Let’s go back to our soccer analogy. Tom Tango, author of ‘The Book: Playing the Percentages in Baseball’, suggested that if you consider just games where a team wins or loses (draws in games make the calculations far too complicated) luck actually plays a bigger factor in sports results than you expect.

In fact, when applying Tango’s calculations to soccer over a typical 10-month season, variations in results due to luck accounts for around 35% of the total variance (luck) leaving around 65% attributed to talent. This is good news for the skillful footballers as talent has approximately double the effect on a team’s win percentage that luck has.

Where Casino Systems Fall Down

On most, if not all, roulette tables around the world there will be a table limit – a maximum bet that once reached you cannot increase your bets any further. The maximum bet varies, but it is generally in the region of 500 – 5,000 times the minimum bet. This means that, even at the upper end of the table limit scale, you cannot exceed 13 losing spins.

Just look at that 20-storey Vegas hotel – it’s living, breathing proof that systems on roulette don’t work.

How Can you Override the Luck Factor?

So, can systems ever work in gambling games?

Even with a game that features a healthy skill element like poker, ALL players will experience a spell of bad variance and go bust – the luck may just not be with the players, even if they’re making sound betting decisions.

So, how can gamblers override the chance factor? With casino games that rely on luck so much, the easy answer is not to play at all. OK, so that’s a little simplistic, but simple bankroll management is the way for long-term success in ANY game involving odds. Play a strict percentage of your bankroll, bank winnings when you’re ahead, and take only ABC decisions that make good sense.

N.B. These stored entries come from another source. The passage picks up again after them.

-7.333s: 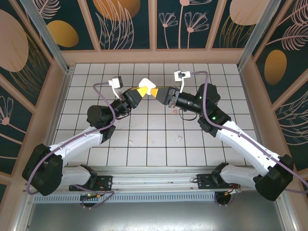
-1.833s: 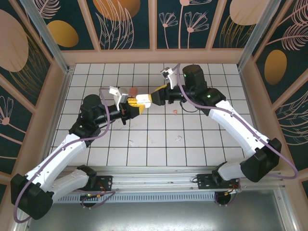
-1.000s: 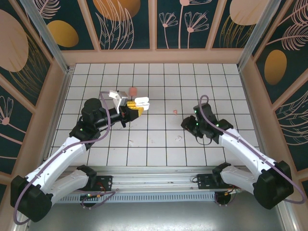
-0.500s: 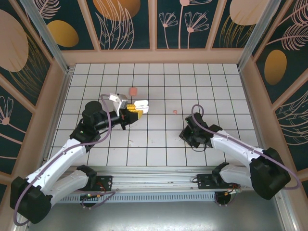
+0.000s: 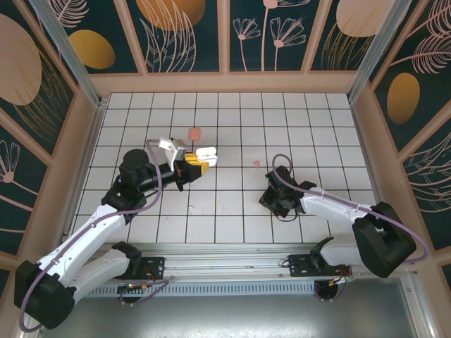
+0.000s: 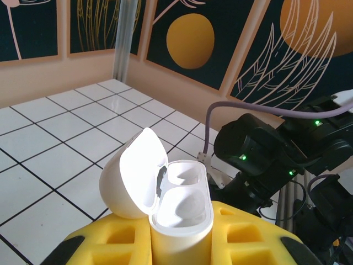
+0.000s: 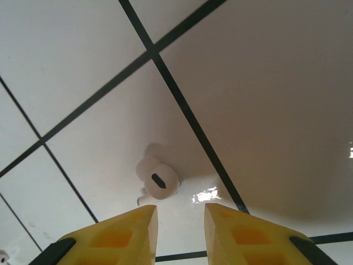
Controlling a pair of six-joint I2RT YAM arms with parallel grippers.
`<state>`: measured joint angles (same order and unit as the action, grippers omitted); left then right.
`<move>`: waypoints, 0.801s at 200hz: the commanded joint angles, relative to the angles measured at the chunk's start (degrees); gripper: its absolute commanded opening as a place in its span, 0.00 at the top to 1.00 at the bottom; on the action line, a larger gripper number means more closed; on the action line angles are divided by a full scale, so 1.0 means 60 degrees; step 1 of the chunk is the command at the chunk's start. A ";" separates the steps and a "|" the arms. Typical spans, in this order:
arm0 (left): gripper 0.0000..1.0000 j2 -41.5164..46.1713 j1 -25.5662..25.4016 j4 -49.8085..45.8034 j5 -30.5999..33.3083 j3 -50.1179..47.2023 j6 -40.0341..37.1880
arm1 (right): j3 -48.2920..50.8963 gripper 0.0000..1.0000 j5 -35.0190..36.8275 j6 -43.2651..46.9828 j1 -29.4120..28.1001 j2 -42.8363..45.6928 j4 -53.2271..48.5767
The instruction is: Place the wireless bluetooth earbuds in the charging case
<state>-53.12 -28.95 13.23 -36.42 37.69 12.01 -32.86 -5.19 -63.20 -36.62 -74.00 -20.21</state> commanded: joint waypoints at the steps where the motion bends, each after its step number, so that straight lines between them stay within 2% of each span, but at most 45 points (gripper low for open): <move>1: 1.00 0.0138 -0.0055 0.0146 0.0093 -0.0056 -0.0156 | -0.0258 0.71 -0.0061 0.0153 -0.0093 -0.0201 0.0079; 55: 1.00 0.0196 -0.0045 0.0081 0.0145 -0.0115 -0.0194 | -0.0460 0.71 0.0086 0.0420 -0.0107 -0.0493 0.0062; 108: 1.00 0.0222 -0.0046 -0.0015 0.0197 -0.0101 -0.0229 | -0.0912 0.77 0.0271 0.1104 -0.0107 -0.1065 -0.0247; 160: 1.00 0.0296 -0.0053 -0.0173 0.0253 -0.0086 -0.0286 | -0.1576 0.85 0.0393 0.2696 -0.0099 -0.1806 -0.0884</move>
<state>-52.38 -29.04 12.32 -35.40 37.39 11.57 -39.99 -4.51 -54.04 -36.86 -82.46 -21.85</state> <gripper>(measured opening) 0.196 0.162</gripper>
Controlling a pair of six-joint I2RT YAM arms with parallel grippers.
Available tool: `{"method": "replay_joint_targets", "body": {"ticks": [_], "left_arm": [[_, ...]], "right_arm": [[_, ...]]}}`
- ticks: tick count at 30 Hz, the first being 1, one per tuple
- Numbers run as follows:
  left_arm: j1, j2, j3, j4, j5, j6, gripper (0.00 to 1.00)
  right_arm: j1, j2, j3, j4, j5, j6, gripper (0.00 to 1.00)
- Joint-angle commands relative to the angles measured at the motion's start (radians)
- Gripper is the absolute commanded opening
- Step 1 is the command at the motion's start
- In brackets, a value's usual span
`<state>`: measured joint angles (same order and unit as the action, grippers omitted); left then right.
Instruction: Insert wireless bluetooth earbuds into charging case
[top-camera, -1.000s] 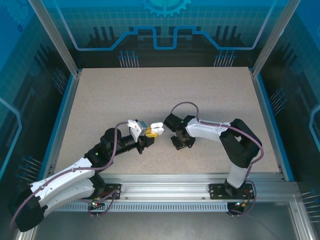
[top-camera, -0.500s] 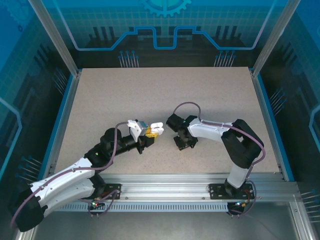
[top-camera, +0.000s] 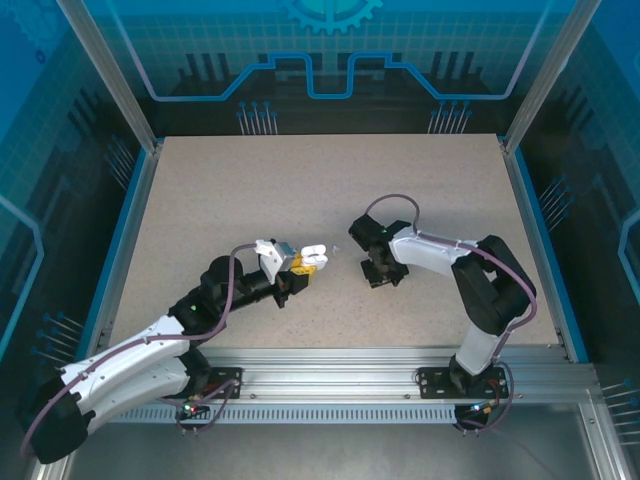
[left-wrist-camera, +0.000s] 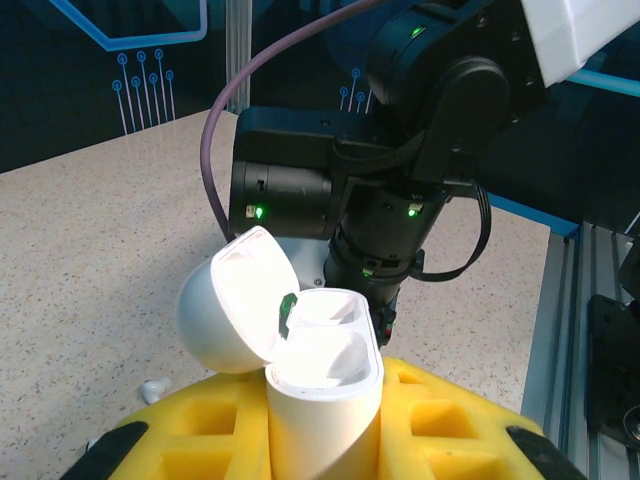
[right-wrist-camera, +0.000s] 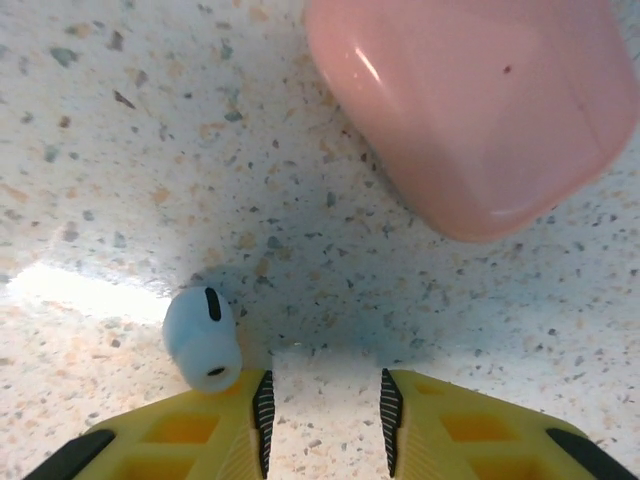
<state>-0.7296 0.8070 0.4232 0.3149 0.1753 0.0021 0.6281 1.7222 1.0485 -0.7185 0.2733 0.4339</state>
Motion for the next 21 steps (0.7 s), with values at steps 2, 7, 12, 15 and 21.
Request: {"method": "replay_joint_targets", "body": {"ticks": [2, 7, 12, 15, 21], "left_arm": [[-0.005, -0.029, -0.007, -0.006, -0.017, 0.012, 0.12], [-0.004, -0.032, -0.021, 0.023, -0.02, 0.012, 0.12], [-0.005, -0.041, -0.029, 0.029, -0.018, 0.002, 0.12], [-0.005, -0.055, -0.036, 0.023, -0.018, 0.0, 0.12], [-0.005, -0.08, -0.038, 0.003, -0.027, 0.007, 0.12]], "right_arm": [[-0.013, -0.132, -0.03, -0.016, -0.003, -0.035, 0.38], [-0.036, -0.189, 0.006, -0.045, -0.156, -0.135, 0.43], [-0.046, -0.088, 0.106, -0.109, -0.251, -0.214, 0.46], [-0.055, -0.025, 0.136, -0.105, -0.287, -0.217, 0.46], [-0.079, 0.068, 0.174, -0.104, -0.308, -0.205, 0.44]]}}
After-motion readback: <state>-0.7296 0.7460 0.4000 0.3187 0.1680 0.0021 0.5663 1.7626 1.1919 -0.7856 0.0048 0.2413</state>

Taking on the Bookies’ Edge

Even good sports betting pros will gamble on Even money (1/1) or odds-on results, and avoid accumulators and wild bets like scorecasts that attract casual gamblers. There’s a reason bookies will advertise odds on a striker to score a hat-trick in a soccer match – because the chances of them doing that, especially if they’re going through a bad spell of form, are much lower than the odds the bookie are quoting.

Sports betting sites and bookies will skew the ‘true’ odds of anything happening (ie the true odds of someone scoring the first goal in a soccer match is generally much higher than the usual 6/1 or 7/1) but when gambling you’re not just taking on luck in itself, you’re taking on the house too.

Can We Avoid Luck

Luck, or chance, is inherent in everything we do. Get knocked over by a car, win a raffle prize or get struck by lightning – all involve chance, and just as in gambling, it’s how you play your luck that’s the key thing.

So, stick to games with favorable house edges or skill/gambling games like poker, and study, practice systems, do your legwork and make the odds work in your favor. It’s either that of give up gambling altogether.